What to work on. Show every line of the data where the word "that" can be found.

Items from a data source
□ □ □ □

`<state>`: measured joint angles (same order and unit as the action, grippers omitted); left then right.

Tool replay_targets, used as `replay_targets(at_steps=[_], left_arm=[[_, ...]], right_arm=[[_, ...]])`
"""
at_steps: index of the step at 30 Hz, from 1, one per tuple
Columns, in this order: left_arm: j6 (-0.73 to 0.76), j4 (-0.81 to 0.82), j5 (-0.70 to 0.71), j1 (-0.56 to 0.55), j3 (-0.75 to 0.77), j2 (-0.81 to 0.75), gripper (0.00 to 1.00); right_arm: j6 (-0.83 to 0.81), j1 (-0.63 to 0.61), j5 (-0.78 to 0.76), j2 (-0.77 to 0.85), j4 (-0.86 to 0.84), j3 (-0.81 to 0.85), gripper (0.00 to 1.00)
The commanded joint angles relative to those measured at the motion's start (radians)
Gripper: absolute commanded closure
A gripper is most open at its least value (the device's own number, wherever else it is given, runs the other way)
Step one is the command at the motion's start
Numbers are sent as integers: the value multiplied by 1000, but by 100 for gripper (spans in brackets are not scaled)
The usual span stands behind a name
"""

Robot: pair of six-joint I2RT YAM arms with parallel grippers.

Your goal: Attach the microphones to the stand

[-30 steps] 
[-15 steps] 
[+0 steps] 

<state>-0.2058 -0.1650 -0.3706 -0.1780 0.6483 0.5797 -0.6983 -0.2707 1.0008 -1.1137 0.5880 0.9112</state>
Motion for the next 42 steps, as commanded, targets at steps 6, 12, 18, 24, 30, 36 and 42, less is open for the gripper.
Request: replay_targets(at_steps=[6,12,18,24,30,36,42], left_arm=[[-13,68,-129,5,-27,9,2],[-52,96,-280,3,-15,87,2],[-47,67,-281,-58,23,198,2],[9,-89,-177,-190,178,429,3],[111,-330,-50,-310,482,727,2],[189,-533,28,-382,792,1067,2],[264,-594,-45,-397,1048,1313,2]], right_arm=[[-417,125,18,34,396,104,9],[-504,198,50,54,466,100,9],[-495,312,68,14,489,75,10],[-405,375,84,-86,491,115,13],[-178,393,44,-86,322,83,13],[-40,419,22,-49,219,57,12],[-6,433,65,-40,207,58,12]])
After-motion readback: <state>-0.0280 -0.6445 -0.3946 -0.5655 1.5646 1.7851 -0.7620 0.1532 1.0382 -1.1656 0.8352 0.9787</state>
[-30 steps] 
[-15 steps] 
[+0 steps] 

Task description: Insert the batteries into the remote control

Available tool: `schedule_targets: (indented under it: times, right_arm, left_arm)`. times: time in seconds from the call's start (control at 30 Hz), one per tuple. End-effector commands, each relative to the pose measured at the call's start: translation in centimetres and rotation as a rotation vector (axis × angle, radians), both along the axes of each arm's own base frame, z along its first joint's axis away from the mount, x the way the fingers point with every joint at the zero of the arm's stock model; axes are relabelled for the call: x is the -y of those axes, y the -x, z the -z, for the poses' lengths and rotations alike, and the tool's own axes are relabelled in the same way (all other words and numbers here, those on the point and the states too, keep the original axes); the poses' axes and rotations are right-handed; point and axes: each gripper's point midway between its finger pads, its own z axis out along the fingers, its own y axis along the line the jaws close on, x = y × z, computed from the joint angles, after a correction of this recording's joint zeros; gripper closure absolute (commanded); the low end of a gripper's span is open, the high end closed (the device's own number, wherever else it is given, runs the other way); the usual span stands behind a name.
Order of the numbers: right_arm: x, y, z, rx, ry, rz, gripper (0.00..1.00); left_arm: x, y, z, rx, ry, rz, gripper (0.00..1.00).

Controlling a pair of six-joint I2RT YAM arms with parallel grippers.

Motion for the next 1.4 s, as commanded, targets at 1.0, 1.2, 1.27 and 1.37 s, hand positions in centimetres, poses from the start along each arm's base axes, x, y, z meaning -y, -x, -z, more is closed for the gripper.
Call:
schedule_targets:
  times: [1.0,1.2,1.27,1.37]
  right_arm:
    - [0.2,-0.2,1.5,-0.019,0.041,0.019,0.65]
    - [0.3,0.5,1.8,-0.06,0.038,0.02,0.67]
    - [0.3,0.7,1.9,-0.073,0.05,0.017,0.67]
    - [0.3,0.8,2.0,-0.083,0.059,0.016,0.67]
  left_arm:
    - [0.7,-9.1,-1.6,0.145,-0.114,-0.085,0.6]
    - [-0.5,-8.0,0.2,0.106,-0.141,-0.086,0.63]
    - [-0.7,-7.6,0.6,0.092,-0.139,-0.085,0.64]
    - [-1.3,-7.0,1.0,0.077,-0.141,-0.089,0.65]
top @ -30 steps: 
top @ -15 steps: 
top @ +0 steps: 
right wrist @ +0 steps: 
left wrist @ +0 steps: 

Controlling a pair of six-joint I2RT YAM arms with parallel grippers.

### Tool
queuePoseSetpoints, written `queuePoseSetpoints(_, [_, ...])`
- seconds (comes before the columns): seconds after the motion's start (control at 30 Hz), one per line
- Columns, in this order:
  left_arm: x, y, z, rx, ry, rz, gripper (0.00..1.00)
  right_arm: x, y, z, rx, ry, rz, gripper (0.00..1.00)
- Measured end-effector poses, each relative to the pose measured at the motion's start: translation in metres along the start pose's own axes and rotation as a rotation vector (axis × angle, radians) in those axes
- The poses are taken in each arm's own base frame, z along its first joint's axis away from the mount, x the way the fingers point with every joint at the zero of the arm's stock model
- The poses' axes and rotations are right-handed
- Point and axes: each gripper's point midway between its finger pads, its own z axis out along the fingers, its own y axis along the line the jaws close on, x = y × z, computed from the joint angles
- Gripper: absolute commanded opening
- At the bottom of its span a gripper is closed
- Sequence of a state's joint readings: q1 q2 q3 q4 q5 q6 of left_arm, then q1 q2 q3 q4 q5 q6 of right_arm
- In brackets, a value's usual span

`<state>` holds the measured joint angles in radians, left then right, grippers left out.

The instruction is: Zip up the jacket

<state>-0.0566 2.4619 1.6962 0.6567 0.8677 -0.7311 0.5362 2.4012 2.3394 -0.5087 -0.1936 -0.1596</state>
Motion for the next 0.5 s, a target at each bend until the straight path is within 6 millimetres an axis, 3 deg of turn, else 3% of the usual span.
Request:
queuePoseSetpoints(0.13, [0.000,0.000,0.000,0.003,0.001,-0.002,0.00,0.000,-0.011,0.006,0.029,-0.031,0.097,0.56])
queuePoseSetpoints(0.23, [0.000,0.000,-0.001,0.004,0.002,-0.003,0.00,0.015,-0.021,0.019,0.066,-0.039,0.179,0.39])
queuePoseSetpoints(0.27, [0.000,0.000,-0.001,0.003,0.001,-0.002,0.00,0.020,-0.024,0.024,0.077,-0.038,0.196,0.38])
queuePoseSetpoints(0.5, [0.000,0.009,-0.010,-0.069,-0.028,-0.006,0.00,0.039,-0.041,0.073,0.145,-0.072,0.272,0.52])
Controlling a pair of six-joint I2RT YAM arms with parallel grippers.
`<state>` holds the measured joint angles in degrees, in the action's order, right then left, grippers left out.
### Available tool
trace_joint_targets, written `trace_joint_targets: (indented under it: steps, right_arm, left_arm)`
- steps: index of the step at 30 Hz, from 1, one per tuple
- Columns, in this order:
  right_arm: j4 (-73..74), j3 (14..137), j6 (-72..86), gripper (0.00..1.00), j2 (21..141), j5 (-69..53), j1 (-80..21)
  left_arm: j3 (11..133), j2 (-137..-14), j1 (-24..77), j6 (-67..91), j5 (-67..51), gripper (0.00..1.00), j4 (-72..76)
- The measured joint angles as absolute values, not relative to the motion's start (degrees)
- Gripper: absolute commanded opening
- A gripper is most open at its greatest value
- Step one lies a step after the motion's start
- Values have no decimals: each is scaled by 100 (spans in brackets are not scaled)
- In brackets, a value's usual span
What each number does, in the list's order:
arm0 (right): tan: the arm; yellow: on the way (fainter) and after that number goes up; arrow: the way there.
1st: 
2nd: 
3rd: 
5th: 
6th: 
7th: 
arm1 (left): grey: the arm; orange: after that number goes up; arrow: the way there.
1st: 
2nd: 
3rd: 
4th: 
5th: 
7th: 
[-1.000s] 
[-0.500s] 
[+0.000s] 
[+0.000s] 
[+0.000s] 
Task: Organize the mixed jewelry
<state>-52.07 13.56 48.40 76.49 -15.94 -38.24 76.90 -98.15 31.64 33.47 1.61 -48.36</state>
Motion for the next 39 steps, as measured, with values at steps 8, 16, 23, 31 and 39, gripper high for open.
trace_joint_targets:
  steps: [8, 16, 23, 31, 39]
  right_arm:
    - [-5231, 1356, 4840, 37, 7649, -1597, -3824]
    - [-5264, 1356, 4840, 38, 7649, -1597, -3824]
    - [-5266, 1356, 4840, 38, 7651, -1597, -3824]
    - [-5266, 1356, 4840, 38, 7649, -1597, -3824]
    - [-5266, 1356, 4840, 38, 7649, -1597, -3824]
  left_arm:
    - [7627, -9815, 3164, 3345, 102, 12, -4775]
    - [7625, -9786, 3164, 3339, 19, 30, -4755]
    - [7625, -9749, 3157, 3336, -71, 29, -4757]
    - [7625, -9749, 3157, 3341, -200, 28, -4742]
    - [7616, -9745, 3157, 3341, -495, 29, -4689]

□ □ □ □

Reply.
arm0 (right): tan: the arm; yellow: on the way (fainter) and after that number goes up; arrow: the way there.
arm1 (left): grey: the arm; orange: after that number goes up; arrow: the way there.

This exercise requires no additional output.